Vancouver Library Opens

The new downtown Vancouver Library opened today. Months ago the people in charge set the opening for July 17th, thinking we were sure to have lovely weather. They arranged for a few awnings to be erected, just in case the awesome heat we are known to have (about three days a year) were to happen on that day.

Opening of Vancouver, Washington downtown Library


Instead people who showed up for the opening ceremonies huddled under massive amounts of umbrellas and dumped water off the chairs under the awnings and sat on the dampness. The rain didn’t stop me. I clapped after all the speeches, cheered the ribbon cutting, listened to an fabulous children’s drum and chime band, and rushed into the line to be among the first hundred people to visit the five-story, window lined, Wi-Fi connected, coffee-shopped public library. I thumped past the community room, the check out stands and jumped on the elevator, whirring past the second floor administration area, the third floor children’s books, the fourth floor non-fiction section and strolled off on the fifth floor, housing fiction and an outside deck with a view of downtown Vancouver, the Columbia River, and Portland, Oregon in the distance.

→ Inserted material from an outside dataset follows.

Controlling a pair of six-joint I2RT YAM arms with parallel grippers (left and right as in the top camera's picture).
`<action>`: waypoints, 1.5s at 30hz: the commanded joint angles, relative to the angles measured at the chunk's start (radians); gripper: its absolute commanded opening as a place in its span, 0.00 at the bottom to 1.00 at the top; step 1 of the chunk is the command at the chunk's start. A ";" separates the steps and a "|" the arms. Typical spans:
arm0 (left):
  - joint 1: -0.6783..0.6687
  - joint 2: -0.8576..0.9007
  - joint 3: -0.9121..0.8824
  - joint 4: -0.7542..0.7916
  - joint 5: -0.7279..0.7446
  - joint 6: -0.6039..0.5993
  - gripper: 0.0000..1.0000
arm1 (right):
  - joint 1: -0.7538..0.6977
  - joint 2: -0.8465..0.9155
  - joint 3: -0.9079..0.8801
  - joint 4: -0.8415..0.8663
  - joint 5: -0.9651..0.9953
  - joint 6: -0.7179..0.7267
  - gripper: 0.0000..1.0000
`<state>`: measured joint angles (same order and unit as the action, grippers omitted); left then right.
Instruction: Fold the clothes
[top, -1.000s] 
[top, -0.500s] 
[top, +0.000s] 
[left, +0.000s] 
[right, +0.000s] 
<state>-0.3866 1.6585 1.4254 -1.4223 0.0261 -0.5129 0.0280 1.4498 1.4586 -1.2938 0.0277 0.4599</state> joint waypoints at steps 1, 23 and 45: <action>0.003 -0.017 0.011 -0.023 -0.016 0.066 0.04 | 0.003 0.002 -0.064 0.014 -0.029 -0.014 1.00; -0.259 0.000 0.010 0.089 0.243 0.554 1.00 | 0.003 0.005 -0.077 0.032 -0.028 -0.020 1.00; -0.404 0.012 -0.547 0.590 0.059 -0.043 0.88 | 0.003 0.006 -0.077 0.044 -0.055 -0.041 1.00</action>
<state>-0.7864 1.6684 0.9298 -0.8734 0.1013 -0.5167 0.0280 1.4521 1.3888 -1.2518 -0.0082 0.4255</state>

I found the tables I’ll go to on the fifth floor; the one with the outlets and the view, and the one with no view for those days I don’t want distraction. When I meet a member of my critique group, there are little glass enclosed circles on the fourth floor where we can read out loud our troublesome passages. I checked out the coffee shop, and located the washrooms. It is all scoped out.

I’m ready. I voted it in, and I wrote out the checks for the extra tax dollars for the last five years. I declare it a smashing success. Money well spent. And it is mine.

Bravo, Vancouver.


Fifth Floor Deck with trees, overlooking the Columbia River

Saturday, July 9, 2011

Tension and conflict on the high seas


Guest Blog by Author Linda Collison


HM Bark Endeavour replica.
Photo taken by John Hill

I’m packing my duffel to go sailing and feeling so conflicted about being at sea again.

Topaz is our sailboat, a 36-foot sloop moored at the Ala Wai Small Boat Harbor in Hawaii. Bob and I have sailed her many thousands of blue water miles around the Hawaiian Islands; we’ve sailed to Bora-Bora and back. Oh, that sounds so romantic, I know. But as Samuel Johnson once said, “Being on a boat is like being in prison – with the chance of drowning” Or words to that effect.

I have a love/hate relationship with Topaz. With water. I am both attracted to the ocean and repelled by it, I find voyaging sometimes thrilling, sometimes tedious, and sometimes scary as hell. At sea I struggle with both claustrophobia and agoraphobia. To tell you the truth, I have an abiding fear of deep water and it is this fear, this underlying tension that fuels my writing.

Star-Crossed, my first published novel, was conceived in the middle of the North Pacific Ocean aboard HM Bark Endeavour, an Australian built replica of Captain James Cook’s famed vessel. The Endeavour was a floating time machine that transported me to the mid-18th century during the three weeks I served as ordinary seaman, along with 54 other time travelers sailing from Vancouver to Hawaii. For three weeks we stood our watches, patched sails, braided reef points, scrubbed the deck and the dishes, climbed aloft and out on the footropes of the yards to make and furl sail, took our tricks at the helm. We lived by the striking of the ship’s bell, by the orders of our superior officers, and in the camaraderie of our mates.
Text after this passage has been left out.